=== Work to be completed ===
Without including the pictures, copy each line below exactly as it reads.

=== Supplied information ===
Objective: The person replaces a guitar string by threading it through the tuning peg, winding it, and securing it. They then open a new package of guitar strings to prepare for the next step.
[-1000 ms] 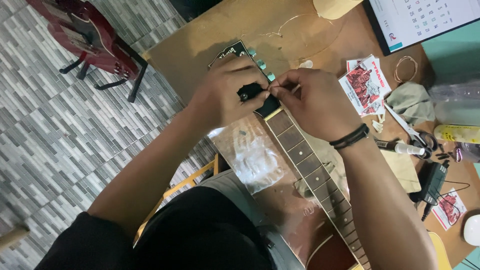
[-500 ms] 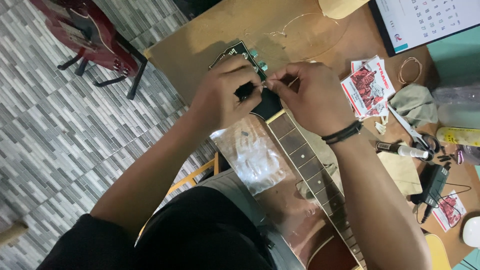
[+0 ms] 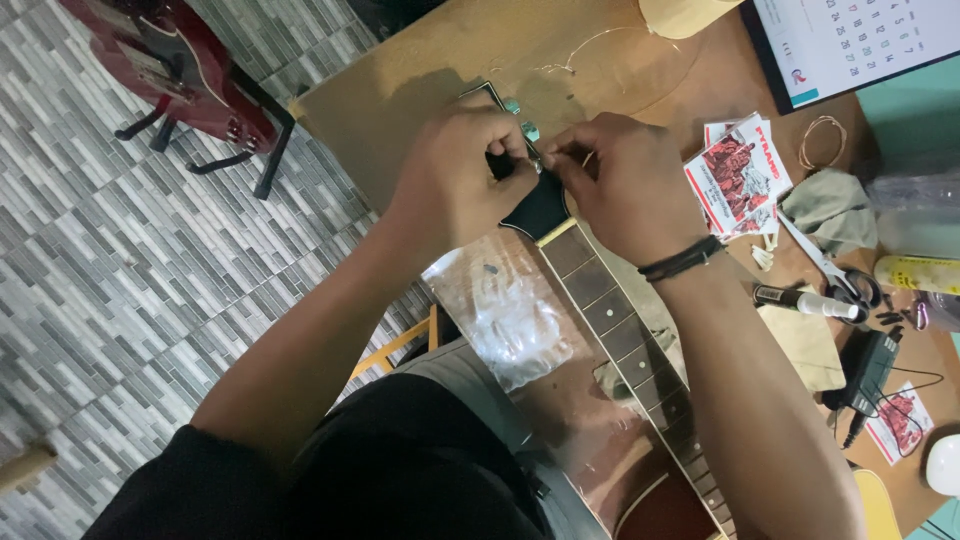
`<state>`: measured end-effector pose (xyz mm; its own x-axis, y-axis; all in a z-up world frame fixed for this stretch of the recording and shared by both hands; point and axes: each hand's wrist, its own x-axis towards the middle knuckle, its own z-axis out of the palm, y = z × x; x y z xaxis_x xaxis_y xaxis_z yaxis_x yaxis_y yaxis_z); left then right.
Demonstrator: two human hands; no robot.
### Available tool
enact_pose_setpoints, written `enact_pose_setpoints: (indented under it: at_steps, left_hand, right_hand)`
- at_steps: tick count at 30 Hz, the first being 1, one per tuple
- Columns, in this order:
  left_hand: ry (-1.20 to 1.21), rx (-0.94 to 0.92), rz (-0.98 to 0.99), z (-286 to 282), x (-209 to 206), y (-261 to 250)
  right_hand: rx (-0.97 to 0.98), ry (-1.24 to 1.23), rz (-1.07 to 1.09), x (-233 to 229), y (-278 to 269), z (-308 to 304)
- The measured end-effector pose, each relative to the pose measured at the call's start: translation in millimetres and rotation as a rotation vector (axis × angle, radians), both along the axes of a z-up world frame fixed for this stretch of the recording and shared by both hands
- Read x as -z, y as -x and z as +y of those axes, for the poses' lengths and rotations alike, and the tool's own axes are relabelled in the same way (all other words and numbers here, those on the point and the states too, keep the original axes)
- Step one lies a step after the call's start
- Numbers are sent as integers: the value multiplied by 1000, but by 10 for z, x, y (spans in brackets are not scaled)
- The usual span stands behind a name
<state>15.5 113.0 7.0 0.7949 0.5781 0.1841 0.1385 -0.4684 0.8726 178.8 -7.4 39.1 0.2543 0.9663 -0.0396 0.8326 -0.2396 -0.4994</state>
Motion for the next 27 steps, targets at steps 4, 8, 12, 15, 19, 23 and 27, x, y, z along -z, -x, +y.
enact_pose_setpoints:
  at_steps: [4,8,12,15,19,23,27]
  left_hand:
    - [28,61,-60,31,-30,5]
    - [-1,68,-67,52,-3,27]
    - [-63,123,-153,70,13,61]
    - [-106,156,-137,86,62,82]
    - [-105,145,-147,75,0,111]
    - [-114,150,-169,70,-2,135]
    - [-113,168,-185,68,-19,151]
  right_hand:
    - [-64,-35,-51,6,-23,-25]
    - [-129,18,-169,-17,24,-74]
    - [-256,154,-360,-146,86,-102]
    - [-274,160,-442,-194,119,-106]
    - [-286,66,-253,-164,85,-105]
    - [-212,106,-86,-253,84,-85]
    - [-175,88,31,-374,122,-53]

=== Task result ===
Objective: The person replaces a guitar string by threading it through the tuning peg, winding it, and securing it. They then open a new package of guitar strings to prepare for the next step.
[-1000 ms] 
[-500 ms] 
[+0 ms] 
`<state>`: measured end-effector pose (xyz mm; its own x-axis, y-axis; all in a z-up world frame fixed for this stretch of the recording and shared by both hands; point and axes: each hand's wrist, its own x-axis towards the middle knuckle, its own z-axis out of the palm, y = z × x; x y z xaxis_x xaxis_y xaxis_z yaxis_x yaxis_y yaxis_z); left then right.
Demonstrator: two human hands; no robot.
### Available tool
enact_pose_setpoints, written `enact_pose_setpoints: (indented under it: at_steps, left_hand, right_hand)`
- at_steps: tick count at 30 Hz, the first being 1, one per tuple
- Columns, in this order:
  left_hand: ry (-1.20 to 1.21), rx (-0.94 to 0.92), rz (-0.98 to 0.99), z (-286 to 282), x (-209 to 206), y (-261 to 250)
  right_hand: rx (-0.97 to 0.98), ry (-1.24 to 1.23), rz (-1.07 to 1.09), x (-233 to 229), y (-278 to 269), z (-308 to 304)
- The measured end-effector pose, each relative to the pose measured at the call's start: translation in millimetres and rotation as a rotation vector (axis × angle, radians), both along the axes of a z-up world frame fixed for this stretch of the recording and shared by both hands
- Read x as -z, y as -x and z as +y of those axes, for the poses' lengths and rotations alike, and the tool's own axes are relabelled in the same way (all other words and numbers here, those on the point and the states too, keep the original axes)
- Step one lies a step after the call's start
- Numbers are sent as integers: the value multiplied by 1000, but by 10 for z, x, y (spans in brackets are not scaled)
- The usual span stands behind a name
<state>15.5 113.0 7.0 0.7949 0.5781 0.1841 0.1385 -0.4684 0.8726 178.8 -7.4 39.1 0.2543 0.9663 -0.0396 0.8326 -0.2396 -0.4994</state>
Motion for the next 27 steps, targets at steps 4, 8, 12, 15, 19, 23 and 27, x, y, z along -z, -x, +y.
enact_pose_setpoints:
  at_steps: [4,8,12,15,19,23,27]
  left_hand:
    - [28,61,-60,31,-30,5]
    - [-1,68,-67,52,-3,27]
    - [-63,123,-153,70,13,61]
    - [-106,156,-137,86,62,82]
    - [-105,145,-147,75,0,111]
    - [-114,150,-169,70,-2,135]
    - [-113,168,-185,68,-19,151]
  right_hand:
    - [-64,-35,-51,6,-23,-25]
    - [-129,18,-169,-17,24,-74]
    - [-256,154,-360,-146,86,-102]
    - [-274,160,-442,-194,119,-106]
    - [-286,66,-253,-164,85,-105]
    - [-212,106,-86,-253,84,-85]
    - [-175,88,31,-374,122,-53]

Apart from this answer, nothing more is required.